Her durumda her üç parti için kafasına uygun bir AKP belirmektedir. AKP gibi bir sermaye ve devlet partisinden siyasetin kuralı içinde sayılacak, “Asla yapamayacaklarını talep etmenin” yerini her üç parti için son tahlilde “ Bak bunu yapabilirsin” önerileri gelmekte, AKP, seçim dönemindeki gibi karşıya alınan değil,  meşruiyetin ciddi derecede sorgulanacağı gerçeğinden hareketle,”yanına gidecekleri “ de değil, “yanlarına çekecekleri “ bir parti olup çıkmıştır.

AKP ve demokrasi, AKP ve katliamlar, AKP ve hırsızlıklar, AKP ve halk düşmanlığı liste uzun. Ve bu seçimler AKP’nin iktidarda öyle ya da böyle kaldığı her durumda hafiflenmeyecektir.  AKP’nin Haziran ile durduğu, seçimler ile mevzi kaybettiği bu tablonun kıymetini nasıl bileceğimiz cevabını aradığımız bir soru olmaktan çoktan çıkmştır.13 Yıl bizlere bunu her dönemi ile göstermiş olmalıdır. AKP’nin içeriden ya da dışarıdan belli sözler ile destekleneceği her durumda 12 Eylül 2010 koşullarına geri dönüleceği unutulmamalıdır. Kaybettiği meşruiyeti referandumla kazanan ve zamanı gediklerini kapatmaya harcayan AKP,  karakteri gereği yapamayacağı, ya da dönüşerek  dahi olsa kalan kişiliğini dayatacağı bir dönemde, azıcık bir meşruiyete çöldeki bedevinin suya ihtiyaç duyduğu kadar ihtiyaç duymaktadır. Ve bu su damlası şu an hiçbir parti kapıyı net olarak kapamadığından diline damla damla akmaktadır. 

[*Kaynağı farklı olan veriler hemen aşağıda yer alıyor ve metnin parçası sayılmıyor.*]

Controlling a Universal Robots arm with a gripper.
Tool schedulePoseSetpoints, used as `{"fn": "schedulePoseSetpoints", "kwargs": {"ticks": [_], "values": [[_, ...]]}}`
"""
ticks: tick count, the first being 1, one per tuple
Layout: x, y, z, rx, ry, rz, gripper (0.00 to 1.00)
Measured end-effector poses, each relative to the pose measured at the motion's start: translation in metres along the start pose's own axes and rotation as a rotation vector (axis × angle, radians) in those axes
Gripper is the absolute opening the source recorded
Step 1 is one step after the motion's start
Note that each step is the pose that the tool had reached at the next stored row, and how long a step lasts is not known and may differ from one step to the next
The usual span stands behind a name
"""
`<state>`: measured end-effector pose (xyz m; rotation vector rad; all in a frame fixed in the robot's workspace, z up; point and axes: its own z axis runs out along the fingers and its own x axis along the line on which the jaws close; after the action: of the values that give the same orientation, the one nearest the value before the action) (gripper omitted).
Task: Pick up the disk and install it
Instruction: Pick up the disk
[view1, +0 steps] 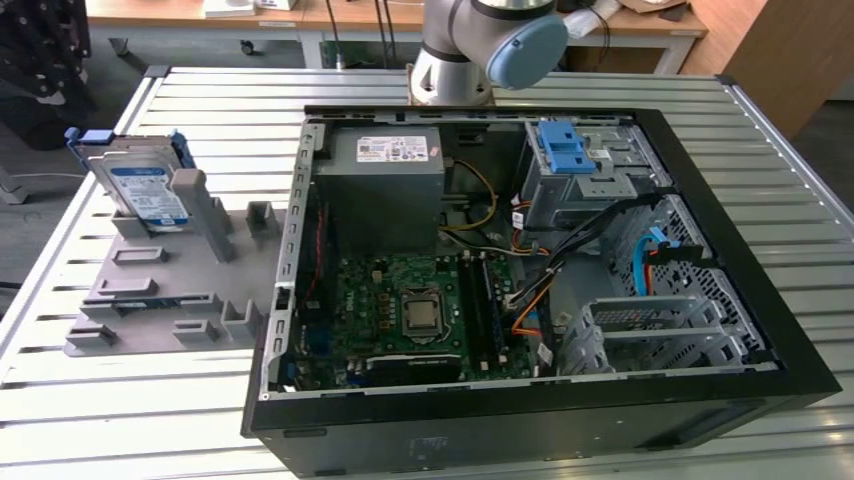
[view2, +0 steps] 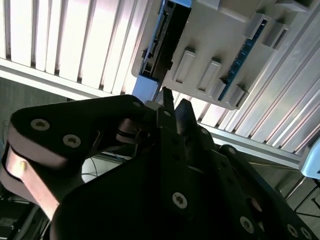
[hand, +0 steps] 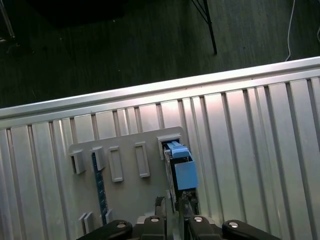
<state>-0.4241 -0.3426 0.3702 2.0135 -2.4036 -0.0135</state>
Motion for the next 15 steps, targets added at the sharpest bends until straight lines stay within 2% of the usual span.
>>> {"fn": "schedulePoseSetpoints", "kwargs": {"ticks": [1, 3, 4, 5, 8, 9, 10, 12, 15], "values": [[-0.0008, 0.0002, 0.0004, 0.0000, 0.0000, 0.000, 0.23], [-0.0051, 0.0015, 0.0022, 0.0012, 0.0019, 0.000, 0.35], [-0.0072, 0.0033, 0.0038, 0.0036, 0.0019, 0.000, 0.35], [-0.0085, 0.0050, 0.0055, 0.0052, 0.0016, 0.000, 0.41], [-0.0104, 0.0073, 0.0108, 0.0080, 0.0015, 0.000, 0.53], [-0.0105, 0.0073, 0.0126, 0.0083, 0.0014, 0.000, 0.53], [-0.0104, 0.0074, 0.0144, 0.0082, 0.0014, -0.001, 0.59], [-0.0104, 0.0076, 0.0180, 0.0083, 0.0015, -0.019, 0.59], [-0.0104, 0.0076, 0.0236, 0.0082, 0.0018, -0.070, 0.59]]}}
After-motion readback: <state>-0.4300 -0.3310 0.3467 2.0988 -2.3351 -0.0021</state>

Trafik ışıklarına ne oldu diye sorarsanız. Kırmızı ve yeşil demiştik. Belli ki bu ışıklar Türkiye siyasetini kaldıramayacak. 

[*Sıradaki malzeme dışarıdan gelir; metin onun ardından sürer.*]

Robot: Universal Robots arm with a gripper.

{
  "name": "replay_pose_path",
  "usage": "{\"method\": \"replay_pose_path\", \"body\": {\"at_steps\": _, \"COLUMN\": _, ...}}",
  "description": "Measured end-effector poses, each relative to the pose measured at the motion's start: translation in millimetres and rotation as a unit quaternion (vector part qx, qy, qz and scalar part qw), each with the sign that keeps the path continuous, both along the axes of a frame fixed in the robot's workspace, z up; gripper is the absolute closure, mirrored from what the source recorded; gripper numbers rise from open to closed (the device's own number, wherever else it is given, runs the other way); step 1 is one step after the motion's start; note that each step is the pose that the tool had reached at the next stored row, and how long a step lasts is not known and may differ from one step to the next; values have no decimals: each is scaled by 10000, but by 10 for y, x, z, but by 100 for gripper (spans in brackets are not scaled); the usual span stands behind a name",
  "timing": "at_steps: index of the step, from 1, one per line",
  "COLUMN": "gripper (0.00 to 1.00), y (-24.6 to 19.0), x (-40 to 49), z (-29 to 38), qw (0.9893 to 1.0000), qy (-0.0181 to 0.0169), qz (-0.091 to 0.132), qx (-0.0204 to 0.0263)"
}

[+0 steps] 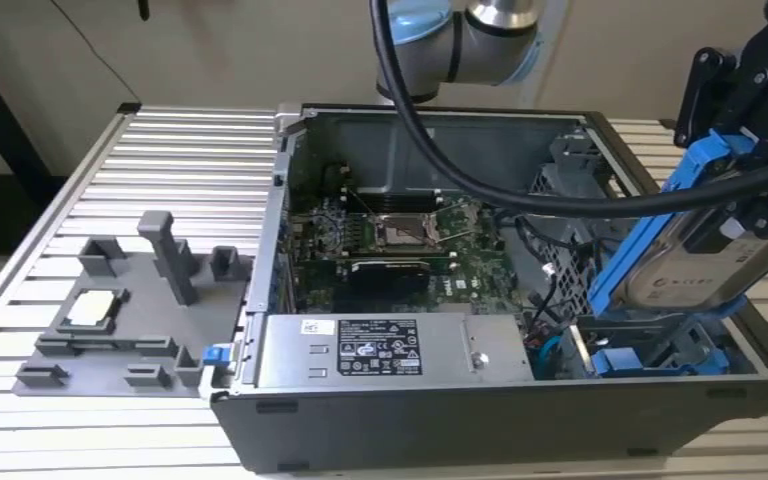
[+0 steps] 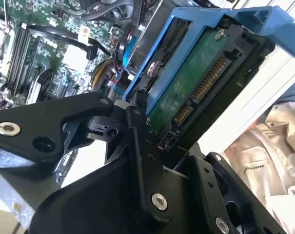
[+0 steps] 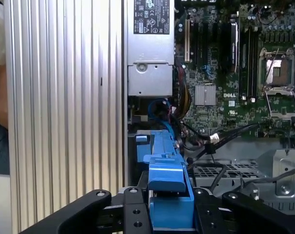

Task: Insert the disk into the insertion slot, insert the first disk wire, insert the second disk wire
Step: 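Insert the disk into the insertion slot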

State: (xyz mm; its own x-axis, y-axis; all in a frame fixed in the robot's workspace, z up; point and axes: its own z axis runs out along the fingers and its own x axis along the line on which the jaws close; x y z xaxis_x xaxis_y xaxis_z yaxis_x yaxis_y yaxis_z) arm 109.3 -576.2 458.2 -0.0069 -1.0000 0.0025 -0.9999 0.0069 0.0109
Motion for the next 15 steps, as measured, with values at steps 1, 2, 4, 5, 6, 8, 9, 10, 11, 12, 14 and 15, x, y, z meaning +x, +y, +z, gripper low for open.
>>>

Kendisine kırmızı ışık yanan ve direk dibinde giderek çoğalan yayaların sabır göstermeyip yeşili beklemeden birlikte yola adım atmaları ve araçların mecburen durması sahnelerinin her birimiz içinde olmuşuzdur. Bu artık halkın trafiği demektir.

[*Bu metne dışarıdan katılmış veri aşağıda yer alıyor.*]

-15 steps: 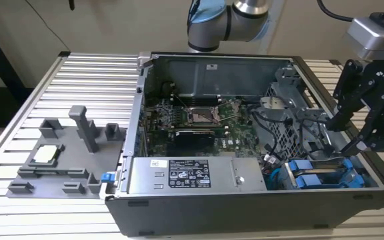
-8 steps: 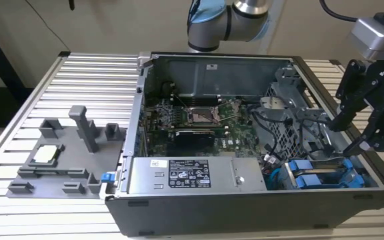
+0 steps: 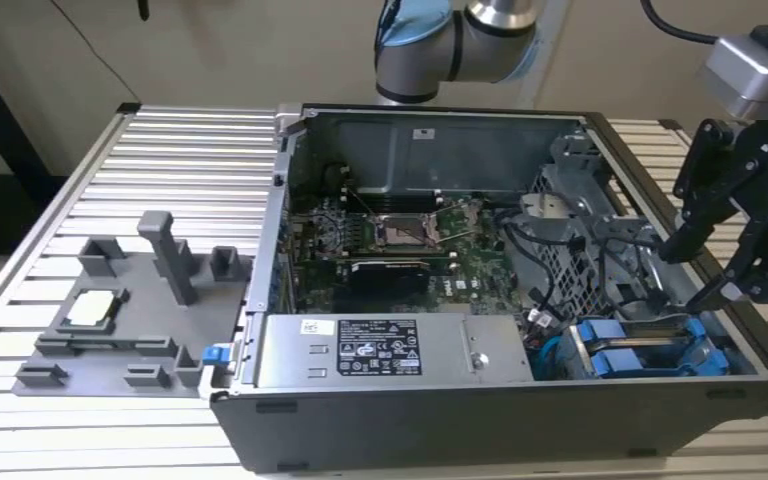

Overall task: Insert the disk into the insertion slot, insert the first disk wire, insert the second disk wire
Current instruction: 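Insert the first disk wire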

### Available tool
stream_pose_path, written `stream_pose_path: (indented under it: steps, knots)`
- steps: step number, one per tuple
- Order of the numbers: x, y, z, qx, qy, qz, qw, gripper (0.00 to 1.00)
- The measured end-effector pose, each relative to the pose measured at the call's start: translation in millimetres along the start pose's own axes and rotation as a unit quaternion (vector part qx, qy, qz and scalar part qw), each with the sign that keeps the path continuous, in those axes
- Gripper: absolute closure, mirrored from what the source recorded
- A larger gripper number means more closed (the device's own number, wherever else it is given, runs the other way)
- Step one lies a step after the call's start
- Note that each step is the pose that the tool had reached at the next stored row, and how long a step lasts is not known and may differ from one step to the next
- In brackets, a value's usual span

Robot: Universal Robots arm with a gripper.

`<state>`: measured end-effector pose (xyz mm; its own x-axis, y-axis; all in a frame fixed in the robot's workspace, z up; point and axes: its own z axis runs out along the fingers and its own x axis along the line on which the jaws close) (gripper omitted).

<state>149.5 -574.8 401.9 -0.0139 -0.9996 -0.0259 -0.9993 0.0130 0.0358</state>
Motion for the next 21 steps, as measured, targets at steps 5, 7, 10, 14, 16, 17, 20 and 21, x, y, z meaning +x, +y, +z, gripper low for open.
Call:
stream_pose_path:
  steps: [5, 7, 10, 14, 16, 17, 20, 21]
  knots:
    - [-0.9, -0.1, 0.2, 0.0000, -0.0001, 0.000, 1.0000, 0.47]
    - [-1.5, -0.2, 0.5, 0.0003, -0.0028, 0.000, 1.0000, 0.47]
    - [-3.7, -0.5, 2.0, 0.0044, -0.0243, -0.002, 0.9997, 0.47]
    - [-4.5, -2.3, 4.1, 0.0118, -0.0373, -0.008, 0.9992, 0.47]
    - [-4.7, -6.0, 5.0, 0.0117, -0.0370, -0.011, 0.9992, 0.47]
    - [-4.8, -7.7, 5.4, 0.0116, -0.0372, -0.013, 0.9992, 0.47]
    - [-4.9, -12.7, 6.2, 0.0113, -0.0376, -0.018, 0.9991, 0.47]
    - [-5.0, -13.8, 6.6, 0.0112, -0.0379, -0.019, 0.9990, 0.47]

Haziran'dan öğrendiysek bunu öğrendik. Tarihimizden de kime kırmızı yakacağımızı, Neye geç diyeceğimizi…

31 Mayıslardan 15- 16 Haziranlardan aldığımız güç bu trafiği çözecek.

İki yıl önce kaybettiğimiz Haziran yoldaşlarımızın ve 15-16 Haziran’da öldürülen işçi kardeşlerimizin anısını önünde saygıyla eğiliyorum. Onlara verdiğimiz sözü tutacağız. AKP’yi ve sermayeyi yeneceğiz…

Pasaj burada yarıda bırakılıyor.